__Assignment__:
Where the string "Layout" occurs in a line of the data below, that line should be copied.

__Material for this exercise__:
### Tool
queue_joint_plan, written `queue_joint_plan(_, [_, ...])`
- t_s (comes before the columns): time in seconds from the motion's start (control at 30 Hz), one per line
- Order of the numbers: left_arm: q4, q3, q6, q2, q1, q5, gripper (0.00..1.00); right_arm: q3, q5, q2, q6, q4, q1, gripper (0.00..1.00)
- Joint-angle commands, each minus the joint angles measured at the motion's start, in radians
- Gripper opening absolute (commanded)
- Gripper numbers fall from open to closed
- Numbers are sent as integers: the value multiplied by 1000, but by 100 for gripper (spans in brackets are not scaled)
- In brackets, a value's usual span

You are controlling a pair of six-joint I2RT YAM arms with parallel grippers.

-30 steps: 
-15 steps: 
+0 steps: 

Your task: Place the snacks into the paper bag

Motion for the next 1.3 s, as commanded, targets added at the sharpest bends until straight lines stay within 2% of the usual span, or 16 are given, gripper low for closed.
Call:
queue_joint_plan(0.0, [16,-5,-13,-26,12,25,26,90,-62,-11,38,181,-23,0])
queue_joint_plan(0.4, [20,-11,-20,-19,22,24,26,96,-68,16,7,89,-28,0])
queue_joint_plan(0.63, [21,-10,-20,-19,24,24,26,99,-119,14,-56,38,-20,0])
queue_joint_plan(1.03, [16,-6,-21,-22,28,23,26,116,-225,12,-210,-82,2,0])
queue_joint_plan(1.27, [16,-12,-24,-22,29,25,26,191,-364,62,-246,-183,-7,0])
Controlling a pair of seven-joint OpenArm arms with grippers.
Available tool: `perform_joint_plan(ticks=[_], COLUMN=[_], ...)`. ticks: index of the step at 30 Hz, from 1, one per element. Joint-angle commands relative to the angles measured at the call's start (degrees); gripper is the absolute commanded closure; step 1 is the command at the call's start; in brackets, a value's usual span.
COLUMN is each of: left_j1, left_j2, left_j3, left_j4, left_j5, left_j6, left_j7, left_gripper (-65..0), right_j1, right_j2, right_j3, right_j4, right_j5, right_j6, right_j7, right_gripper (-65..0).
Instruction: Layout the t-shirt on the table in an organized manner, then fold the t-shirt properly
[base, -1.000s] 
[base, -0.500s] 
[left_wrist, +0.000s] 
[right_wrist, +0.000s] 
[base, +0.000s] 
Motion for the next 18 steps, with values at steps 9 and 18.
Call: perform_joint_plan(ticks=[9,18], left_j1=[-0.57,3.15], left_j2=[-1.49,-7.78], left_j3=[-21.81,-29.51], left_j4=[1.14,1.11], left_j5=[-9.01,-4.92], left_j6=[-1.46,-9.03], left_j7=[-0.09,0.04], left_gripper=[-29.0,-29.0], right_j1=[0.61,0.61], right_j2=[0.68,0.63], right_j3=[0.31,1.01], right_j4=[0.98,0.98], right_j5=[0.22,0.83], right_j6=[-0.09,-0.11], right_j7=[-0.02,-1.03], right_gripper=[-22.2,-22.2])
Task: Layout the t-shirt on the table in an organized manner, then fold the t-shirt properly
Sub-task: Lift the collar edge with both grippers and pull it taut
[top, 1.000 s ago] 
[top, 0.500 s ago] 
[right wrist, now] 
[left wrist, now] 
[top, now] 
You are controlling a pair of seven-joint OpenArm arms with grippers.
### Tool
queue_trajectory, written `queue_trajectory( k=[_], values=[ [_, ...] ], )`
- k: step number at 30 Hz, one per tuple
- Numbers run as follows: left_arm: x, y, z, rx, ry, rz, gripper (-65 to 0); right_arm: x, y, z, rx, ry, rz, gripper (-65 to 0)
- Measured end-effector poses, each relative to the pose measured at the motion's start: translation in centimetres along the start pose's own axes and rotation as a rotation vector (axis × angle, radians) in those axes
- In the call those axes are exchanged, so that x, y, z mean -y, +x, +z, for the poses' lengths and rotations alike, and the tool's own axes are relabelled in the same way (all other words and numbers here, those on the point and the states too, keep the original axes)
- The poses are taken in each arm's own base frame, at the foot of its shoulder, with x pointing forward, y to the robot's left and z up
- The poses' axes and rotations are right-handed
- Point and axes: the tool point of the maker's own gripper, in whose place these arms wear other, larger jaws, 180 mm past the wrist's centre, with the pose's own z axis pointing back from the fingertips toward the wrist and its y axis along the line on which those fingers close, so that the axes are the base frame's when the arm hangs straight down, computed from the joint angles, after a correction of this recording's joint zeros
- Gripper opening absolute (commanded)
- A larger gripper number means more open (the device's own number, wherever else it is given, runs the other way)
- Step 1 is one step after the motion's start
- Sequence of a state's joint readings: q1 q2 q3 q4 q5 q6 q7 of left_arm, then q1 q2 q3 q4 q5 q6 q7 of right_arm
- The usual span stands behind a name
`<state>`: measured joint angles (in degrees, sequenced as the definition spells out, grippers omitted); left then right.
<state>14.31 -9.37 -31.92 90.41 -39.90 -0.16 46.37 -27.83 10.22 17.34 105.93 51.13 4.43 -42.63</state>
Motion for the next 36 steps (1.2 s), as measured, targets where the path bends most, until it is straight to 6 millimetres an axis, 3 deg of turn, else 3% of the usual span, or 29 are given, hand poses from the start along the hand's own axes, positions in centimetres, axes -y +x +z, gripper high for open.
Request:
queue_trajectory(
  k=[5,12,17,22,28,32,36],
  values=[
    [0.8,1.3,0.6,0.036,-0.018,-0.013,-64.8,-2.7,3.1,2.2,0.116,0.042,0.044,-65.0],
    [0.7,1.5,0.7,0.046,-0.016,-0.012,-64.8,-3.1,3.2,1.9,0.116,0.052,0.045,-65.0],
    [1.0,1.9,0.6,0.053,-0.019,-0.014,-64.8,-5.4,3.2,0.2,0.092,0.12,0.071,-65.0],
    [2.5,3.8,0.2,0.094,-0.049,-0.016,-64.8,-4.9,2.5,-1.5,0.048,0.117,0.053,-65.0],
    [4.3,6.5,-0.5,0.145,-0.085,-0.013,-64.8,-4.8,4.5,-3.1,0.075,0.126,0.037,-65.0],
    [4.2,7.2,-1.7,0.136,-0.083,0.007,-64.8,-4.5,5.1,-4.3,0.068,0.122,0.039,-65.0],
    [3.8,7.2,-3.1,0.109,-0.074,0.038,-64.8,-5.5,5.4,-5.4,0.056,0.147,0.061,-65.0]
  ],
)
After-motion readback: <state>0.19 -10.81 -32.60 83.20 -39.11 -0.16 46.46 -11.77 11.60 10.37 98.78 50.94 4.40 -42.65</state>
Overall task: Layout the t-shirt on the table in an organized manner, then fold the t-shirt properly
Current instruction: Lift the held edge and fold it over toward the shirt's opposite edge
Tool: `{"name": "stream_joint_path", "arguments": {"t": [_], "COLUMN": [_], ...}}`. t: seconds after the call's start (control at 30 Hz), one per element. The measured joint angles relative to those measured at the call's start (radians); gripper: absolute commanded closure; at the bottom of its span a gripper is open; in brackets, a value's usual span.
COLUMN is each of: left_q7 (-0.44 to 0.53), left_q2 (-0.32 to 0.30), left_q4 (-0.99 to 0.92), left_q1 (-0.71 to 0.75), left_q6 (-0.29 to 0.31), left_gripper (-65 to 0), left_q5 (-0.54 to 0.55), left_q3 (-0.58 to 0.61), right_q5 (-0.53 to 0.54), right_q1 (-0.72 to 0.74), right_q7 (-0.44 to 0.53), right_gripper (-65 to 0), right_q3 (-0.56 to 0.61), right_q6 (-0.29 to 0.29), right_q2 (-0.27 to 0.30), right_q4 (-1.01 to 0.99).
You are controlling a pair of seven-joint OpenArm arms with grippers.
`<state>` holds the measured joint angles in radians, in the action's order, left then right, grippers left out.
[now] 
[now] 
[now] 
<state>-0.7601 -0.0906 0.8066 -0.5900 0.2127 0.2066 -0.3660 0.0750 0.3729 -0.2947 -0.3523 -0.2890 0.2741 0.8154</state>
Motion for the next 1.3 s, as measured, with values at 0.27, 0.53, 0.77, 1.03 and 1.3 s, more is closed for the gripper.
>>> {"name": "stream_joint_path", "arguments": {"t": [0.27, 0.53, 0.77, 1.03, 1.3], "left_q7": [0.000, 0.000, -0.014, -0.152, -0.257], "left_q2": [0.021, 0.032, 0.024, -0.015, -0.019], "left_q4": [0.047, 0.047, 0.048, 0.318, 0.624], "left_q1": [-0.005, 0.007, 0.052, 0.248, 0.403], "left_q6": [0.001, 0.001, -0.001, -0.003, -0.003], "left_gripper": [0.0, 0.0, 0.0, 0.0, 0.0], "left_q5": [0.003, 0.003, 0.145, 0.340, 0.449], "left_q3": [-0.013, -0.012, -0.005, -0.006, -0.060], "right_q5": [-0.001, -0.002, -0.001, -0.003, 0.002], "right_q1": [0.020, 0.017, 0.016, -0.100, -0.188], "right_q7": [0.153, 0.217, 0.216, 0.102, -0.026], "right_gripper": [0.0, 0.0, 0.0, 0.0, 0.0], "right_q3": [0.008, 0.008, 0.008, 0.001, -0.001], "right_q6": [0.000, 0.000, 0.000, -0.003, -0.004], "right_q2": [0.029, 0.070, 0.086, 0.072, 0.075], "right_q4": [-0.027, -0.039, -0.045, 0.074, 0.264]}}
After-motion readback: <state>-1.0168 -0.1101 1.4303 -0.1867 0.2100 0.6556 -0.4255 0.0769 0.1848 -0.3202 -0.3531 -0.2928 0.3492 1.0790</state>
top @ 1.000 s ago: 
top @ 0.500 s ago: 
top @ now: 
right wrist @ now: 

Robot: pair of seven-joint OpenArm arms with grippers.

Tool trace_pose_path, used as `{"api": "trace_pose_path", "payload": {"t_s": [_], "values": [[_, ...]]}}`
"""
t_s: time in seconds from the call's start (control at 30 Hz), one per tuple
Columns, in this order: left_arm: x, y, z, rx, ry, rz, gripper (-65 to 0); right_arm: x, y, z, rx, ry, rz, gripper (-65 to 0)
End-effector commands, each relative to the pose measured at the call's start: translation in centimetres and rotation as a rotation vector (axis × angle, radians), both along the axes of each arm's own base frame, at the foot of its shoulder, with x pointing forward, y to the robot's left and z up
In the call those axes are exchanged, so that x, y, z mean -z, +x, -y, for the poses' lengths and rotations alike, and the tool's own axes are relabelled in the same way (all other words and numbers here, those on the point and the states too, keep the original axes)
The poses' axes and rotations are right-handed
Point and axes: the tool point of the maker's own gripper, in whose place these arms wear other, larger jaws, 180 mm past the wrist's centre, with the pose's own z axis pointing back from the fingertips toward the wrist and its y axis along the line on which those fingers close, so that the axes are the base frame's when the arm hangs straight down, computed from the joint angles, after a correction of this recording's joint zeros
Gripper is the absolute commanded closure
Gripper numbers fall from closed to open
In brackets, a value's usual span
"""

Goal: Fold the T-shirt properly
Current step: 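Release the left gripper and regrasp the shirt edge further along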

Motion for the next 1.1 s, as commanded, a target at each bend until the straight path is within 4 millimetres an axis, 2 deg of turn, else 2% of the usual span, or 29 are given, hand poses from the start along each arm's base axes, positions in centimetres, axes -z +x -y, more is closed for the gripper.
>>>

__Exercise solution__:
Instruction: Layout the t-shirt on the table in an organized manner, then fold the t-shirt properly
Task: Layout the t-shirt on the table in an organized manner, then fold the t-shirt properly
Overall task: Layout the t-shirt on the table in an organized manner, then fold the t-shirt properly

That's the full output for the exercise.